About this exercise —
For the entries below, how many lines contain the word "screen"? Reply with the number and nothing else.

Dataset records —
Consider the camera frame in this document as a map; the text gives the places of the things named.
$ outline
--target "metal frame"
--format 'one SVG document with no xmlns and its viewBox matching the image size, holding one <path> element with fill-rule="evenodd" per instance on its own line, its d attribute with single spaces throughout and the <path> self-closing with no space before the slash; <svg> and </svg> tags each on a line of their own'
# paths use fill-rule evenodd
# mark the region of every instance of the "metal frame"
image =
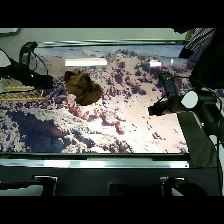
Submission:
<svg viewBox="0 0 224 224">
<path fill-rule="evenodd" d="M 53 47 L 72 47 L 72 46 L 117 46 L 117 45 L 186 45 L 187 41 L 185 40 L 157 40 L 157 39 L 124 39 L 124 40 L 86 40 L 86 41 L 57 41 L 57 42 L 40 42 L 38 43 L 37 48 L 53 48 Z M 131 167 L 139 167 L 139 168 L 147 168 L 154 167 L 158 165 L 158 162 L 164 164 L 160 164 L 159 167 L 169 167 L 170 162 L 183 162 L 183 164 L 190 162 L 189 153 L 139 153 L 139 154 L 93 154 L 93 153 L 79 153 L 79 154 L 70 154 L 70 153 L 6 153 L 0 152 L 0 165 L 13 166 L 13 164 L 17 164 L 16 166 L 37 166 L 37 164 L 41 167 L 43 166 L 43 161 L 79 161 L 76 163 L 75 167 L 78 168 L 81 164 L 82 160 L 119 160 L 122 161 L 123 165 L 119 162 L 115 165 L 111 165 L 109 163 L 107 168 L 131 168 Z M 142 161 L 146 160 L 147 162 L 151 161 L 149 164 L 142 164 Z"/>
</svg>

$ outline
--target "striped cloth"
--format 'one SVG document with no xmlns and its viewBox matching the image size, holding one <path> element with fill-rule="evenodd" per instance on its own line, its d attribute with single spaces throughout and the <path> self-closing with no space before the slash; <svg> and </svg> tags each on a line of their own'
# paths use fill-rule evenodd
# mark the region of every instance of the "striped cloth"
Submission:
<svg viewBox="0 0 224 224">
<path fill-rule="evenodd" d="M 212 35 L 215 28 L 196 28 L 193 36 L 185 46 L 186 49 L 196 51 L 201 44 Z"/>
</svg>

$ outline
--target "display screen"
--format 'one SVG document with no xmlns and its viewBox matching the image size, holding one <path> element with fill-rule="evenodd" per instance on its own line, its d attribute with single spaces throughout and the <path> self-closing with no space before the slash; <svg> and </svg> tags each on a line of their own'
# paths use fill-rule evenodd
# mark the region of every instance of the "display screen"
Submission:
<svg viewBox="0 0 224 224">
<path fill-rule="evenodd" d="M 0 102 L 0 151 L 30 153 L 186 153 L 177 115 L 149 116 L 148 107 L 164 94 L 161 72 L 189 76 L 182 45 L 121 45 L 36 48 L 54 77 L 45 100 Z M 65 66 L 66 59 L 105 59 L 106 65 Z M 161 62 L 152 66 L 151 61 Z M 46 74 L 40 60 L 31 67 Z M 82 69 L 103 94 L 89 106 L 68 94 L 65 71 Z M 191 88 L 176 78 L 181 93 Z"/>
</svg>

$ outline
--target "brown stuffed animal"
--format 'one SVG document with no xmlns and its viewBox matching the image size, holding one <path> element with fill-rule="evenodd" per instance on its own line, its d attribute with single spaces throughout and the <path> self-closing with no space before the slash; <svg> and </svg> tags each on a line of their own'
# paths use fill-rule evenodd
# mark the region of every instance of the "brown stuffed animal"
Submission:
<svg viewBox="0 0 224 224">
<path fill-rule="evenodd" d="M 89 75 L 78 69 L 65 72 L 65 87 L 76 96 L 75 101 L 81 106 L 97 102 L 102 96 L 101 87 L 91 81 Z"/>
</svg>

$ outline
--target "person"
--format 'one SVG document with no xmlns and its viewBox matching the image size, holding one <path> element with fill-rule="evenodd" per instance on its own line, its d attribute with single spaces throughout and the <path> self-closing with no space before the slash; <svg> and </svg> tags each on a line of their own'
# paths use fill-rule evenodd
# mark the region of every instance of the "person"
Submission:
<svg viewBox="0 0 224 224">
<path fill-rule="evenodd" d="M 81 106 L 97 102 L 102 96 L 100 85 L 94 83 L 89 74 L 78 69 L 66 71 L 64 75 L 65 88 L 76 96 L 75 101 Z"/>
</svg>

--

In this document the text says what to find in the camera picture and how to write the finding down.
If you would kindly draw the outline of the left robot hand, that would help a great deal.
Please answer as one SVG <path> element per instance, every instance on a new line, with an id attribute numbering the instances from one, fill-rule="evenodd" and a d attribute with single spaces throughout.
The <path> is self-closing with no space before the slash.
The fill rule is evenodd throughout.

Answer —
2